Several case reports of UMS have been published in the literature, most of which had an infectious aetiology. A review of 110 patients [2] showed that most cases of UMS were caused by VKHS, syphilis or sarcoidosis, or were idiopathic. There are also some published cases with neoplastic aetiologies, mainly lymphoma and metastatic carcinoma. Scarce reports mention paraneoplastic syndromes, usually in small-lung cell carcinoma or thymoma. To our knowledge, no cases of UMS caused by MDS have been reported.

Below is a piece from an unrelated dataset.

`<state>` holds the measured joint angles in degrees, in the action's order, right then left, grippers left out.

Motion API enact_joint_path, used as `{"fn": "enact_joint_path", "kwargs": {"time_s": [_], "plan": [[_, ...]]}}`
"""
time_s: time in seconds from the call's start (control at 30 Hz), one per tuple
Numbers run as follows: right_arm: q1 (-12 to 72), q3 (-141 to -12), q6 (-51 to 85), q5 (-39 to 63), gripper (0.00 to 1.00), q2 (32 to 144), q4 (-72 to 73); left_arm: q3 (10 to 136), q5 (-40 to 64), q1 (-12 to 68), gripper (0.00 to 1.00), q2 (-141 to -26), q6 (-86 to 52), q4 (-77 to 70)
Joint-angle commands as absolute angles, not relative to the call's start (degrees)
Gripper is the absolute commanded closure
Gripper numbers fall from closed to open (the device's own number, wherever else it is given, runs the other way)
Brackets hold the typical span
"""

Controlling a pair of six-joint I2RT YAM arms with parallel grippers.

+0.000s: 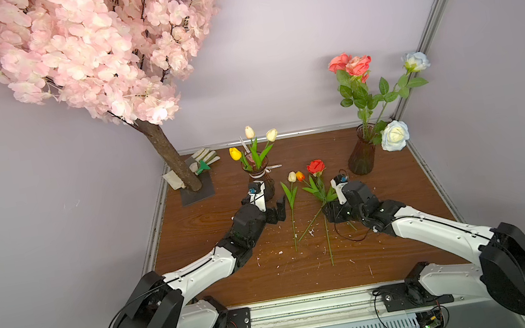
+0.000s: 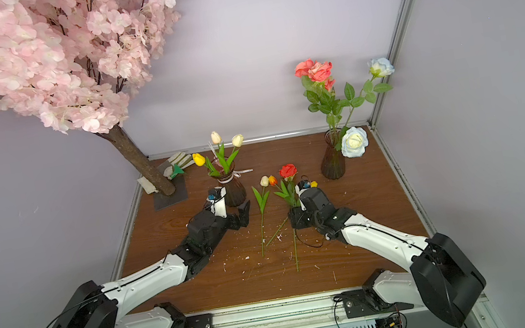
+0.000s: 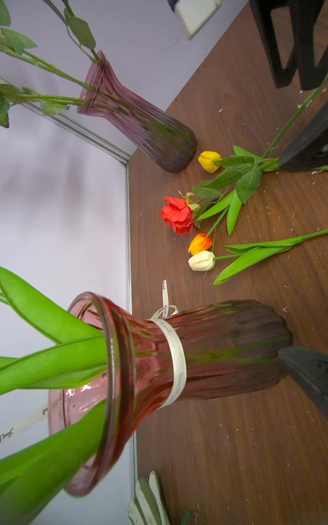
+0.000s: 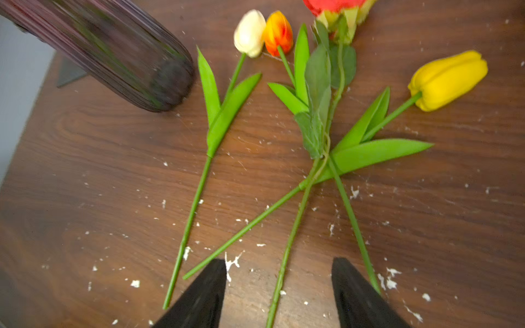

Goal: Arrange the flowers in different vases according to their variety
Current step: Pick up the flower at the center of the board.

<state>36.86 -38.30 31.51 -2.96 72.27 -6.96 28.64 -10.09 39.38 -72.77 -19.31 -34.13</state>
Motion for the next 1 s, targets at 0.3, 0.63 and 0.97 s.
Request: {"fn": "enact_joint_path", "kwargs": {"time_s": [0.3,0.63,0.97], "plan": [[43.0,-48.4,40.6,-15.3,0.34,83.6,-19.3,30.3,-9.1,39.4,0.01,-73.5,-19.2,-32.2],[44.4,-54.9,43.8,-15.9,0.44,92.7,-23.9,30.4,-9.3,39.4,0.01,-73.2,-19.0,-32.0],[44.3,-61.3,44.8,-14.8,0.62,101.3,-27.4,30.4,-9.4,39.5,0.01,-72.6,-18.9,-31.7]]}}
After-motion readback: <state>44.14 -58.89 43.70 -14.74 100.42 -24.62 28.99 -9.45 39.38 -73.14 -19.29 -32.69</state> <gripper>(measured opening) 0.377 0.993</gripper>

The first issue worth discussing is the rarity of UMS with a neoplastic origin, especially caused by MDS. In our case, there were no peripheral signs of active MDS and medullary and ganglia studies were not pursued due to spontaneous improvement of the patient. Two months later, the high percentage of bone marrow blasts confirmed the diagnosis of high-risk MDS. This was, very likely, the aetiology behind the UMS. A second important issue is the diagnostic algorithm in these patients. While in patients with neurological manifestations, LP seems unavoidable, in patients with plain uveitis it does not seem to change the outcome or may even lead to excessive futile testing [2, 5]. After the diagnosis of UMS, the definitive aetiological diagnosis must always be chased, since the treatment is tailored to it. In our patient, treatment was not initiated due to his fragility and the poor prognosis of the disease. Lastly, clinical fluctuation in these patients is not usual, and the fact that it happened in our case may have masked the real aetiology behind the UMS.
In conclusion, this case emphasizes the importance of always considering unusual presentations of certain illnesses. MDS is a common diagnosis in the elderly, can progress even when stable for many years and can present in very unusual ways.